“They genuinely see themselves as soldiers fighting a war. They do not see themselves as criminals and they do not see themselves as psychopaths. They see themselves as soldiers fighting a war...between good and evil. This is a genuine belief. I’ve interviewed many jihadi terrorists and at the time that their engaged in violence they genuinely believe they are doing the right thing...” Professor Andrew Silke – Programme Director for Terrorism studies, University of East London.
By the middle of June 2013, both Adebowale and Adebolajo were released from hospital and charged with Lee Rigby’s murder. Their police interviews would reveal the true evil behind their actions. Adebelajo sat with a blue blanket. At one point he said, ‘the soldier is the most fair target’. He added: “When he crossed the road in front of me, it was almost as if I was not in control of myself. I accelerated, I hit him...We wished to fulfil our promise to Allah, we did not wish to give him much pain. I could see he was still alive...I’m not sure how I struck the first blow. The most humane way to kill any creature is to cut the jugular. May be my enemy but he is a man, so I struck at the neck and attempted to remove the head.”

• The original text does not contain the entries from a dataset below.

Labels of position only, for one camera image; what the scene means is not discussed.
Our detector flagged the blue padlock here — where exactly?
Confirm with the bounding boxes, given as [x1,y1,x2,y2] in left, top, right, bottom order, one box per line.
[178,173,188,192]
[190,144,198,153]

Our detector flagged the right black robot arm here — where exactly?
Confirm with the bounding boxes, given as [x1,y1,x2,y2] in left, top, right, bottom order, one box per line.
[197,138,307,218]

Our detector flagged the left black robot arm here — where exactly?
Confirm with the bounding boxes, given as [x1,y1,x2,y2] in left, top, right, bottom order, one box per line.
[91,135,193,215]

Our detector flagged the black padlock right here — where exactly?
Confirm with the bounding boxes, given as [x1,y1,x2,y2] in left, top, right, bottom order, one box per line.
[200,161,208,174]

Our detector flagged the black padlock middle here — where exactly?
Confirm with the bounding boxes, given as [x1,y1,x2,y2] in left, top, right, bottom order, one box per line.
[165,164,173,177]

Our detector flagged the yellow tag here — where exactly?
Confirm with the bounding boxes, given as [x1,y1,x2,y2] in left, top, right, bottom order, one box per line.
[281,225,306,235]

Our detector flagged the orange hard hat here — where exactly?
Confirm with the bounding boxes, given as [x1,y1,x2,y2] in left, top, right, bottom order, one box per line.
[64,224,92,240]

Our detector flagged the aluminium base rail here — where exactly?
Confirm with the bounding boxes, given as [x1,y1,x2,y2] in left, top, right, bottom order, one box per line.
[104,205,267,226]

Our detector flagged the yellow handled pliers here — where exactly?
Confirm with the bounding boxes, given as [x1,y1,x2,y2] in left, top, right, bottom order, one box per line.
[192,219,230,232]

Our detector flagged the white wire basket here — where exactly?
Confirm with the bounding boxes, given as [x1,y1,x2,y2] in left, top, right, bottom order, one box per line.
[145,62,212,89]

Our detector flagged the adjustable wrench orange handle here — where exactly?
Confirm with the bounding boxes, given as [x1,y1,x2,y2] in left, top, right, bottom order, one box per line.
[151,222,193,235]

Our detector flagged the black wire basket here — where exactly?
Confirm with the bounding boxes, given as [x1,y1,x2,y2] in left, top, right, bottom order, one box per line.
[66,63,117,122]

In the Lee Rigby case, the investigation wasn’t to find who the killers were. It was to ascertain if the two killers were mentally fit to stand trial. “Adebowale had mental health problems...he had effects from that attack he witnessed from the age of 16. He still heard the voice of his attacker. He had also problems associated with the use of skunk...He heard sometimes voices...he talked about in his assessments about hearing spirits called ‘Jinns’. So he had pretty clear mental health problems but was still responsible for his actions. Adebolajo on the other hand, the more dominant...of the two, is assessed to be absolutely sane.” Vikram Dodd - Crime Reporter, The Guardian Detectives interviewed him. After weeks of assessment, a trial date was set.